**THE TASK**. Set down each line of the material that follows, exactly, with no pictures.

#####

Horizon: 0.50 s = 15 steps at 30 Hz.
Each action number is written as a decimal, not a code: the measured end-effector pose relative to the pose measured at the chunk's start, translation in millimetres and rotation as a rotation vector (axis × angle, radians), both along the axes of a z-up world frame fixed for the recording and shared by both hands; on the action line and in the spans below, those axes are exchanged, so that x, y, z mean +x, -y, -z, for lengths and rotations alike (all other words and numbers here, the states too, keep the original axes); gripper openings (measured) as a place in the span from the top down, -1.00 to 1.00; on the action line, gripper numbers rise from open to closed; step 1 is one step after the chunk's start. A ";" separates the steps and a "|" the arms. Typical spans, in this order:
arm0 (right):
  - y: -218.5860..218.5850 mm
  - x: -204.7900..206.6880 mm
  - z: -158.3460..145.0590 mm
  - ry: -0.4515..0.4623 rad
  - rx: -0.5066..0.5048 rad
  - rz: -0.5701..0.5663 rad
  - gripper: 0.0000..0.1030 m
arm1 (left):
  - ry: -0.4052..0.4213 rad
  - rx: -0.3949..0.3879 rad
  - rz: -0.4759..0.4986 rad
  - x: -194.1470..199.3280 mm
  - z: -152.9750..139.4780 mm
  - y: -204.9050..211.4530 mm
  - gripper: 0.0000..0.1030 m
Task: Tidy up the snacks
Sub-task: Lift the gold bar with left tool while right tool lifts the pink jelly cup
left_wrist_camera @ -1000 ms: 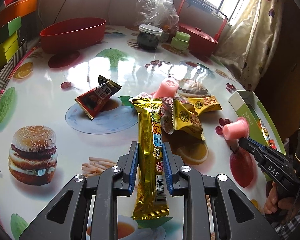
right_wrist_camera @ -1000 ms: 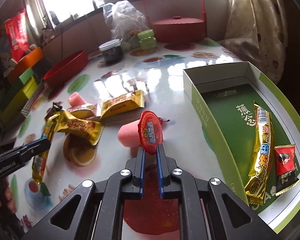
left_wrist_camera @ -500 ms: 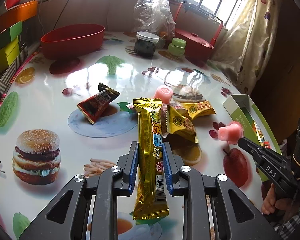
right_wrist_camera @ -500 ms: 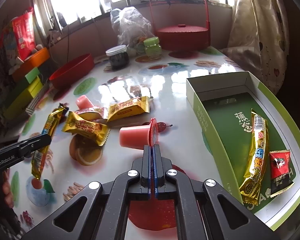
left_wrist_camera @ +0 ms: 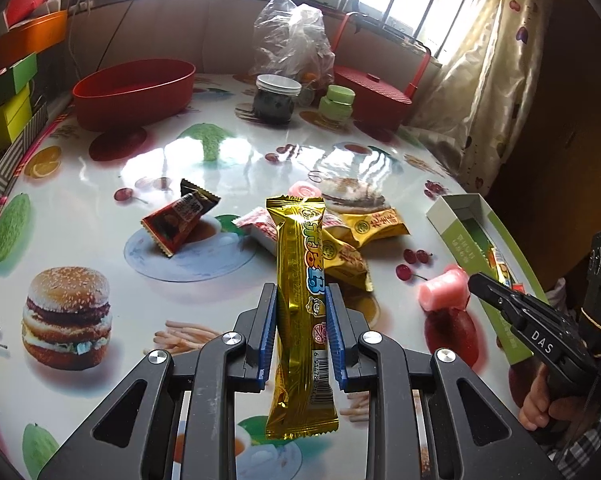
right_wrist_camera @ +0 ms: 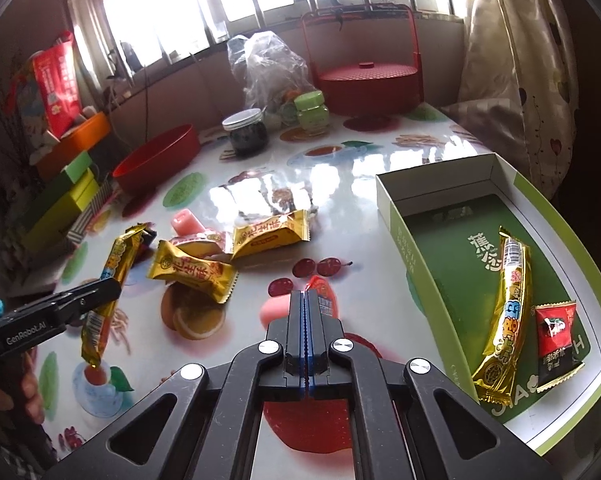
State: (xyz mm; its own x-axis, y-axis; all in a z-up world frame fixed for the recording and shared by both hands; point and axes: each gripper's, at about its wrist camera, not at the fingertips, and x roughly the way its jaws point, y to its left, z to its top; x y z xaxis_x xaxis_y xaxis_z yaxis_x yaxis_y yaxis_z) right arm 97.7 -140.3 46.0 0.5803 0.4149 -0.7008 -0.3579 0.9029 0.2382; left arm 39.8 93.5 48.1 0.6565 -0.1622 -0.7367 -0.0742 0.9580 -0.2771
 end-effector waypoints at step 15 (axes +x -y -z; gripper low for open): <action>-6.8 26.1 28.2 -0.095 0.087 0.018 -0.07 | -0.019 -0.004 0.024 2.1 4.6 8.5 0.52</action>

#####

**EXERCISE RESULT**.
Horizon: 0.50 s = 15 steps at 30 Hz.
Each action number is written as a decimal, not a code: the measured end-effector pose relative to the pose measured at the chunk's start, translation in millimetres and rotation as a rotation vector (axis × angle, radians), both along the axes of a z-up world frame fixed for the recording and shared by both hands; on the action line and in the spans below, those axes are exchanged, so that x, y, z mean +x, -y, -z, for lengths and rotations alike (all other words and numbers here, the states too, keep the original axes); gripper openings (measured) as a place in the span from the top down, -1.00 to 1.00; on the action line, gripper numbers rise from open to closed; step 1 is one step after the chunk's start. A ";" separates the steps and a "|" the arms. Typical spans, in this order:
arm0 (right):
  - y: -218.5860..218.5850 mm
  - x: -204.7900..206.6880 mm
  - z: -158.3460..145.0590 mm
  - ry: -0.4515..0.4623 rad
  - rx: -0.5066..0.5048 rad
  - rz: -0.5701..0.5663 rad
  - gripper: 0.0000..0.1030 m
arm1 (left):
  - ry: -0.4052..0.4213 rad
  - rx: -0.3949..0.3879 rad
  - rz: -0.4759..0.4986 rad
  - x: -194.1470..199.3280 mm
  - z: -152.9750..139.4780 mm
  - y: -204.9050..211.4530 mm
  - gripper: 0.0000..0.1030 m
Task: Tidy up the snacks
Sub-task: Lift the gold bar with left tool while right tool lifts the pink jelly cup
left_wrist_camera @ -1000 ms: 
right_wrist_camera @ -1000 ms: 
left_wrist_camera @ -500 ms: 
right_wrist_camera @ -500 ms: 
left_wrist_camera @ +0 ms: 
right_wrist_camera @ +0 ms: 
State: (xyz mm; its own x-axis, y-axis; all in a z-up world frame fixed for the recording and shared by both hands; point and axes: each gripper's, at about its wrist camera, not at the fingertips, and x roughly the way its jaws point, y to its left, z to its top; x y z xaxis_x xaxis_y xaxis_z yaxis_x yaxis_y yaxis_z) right arm 97.7 -140.3 46.0 0.5803 0.4149 -0.7008 -0.3579 0.9029 0.2382; left arm 39.8 93.5 48.1 0.6565 -0.1622 -0.7367 -0.0742 0.9580 -0.2771
 end-effector waypoints at step 15 (axes +x -y -z; gripper low for open): <action>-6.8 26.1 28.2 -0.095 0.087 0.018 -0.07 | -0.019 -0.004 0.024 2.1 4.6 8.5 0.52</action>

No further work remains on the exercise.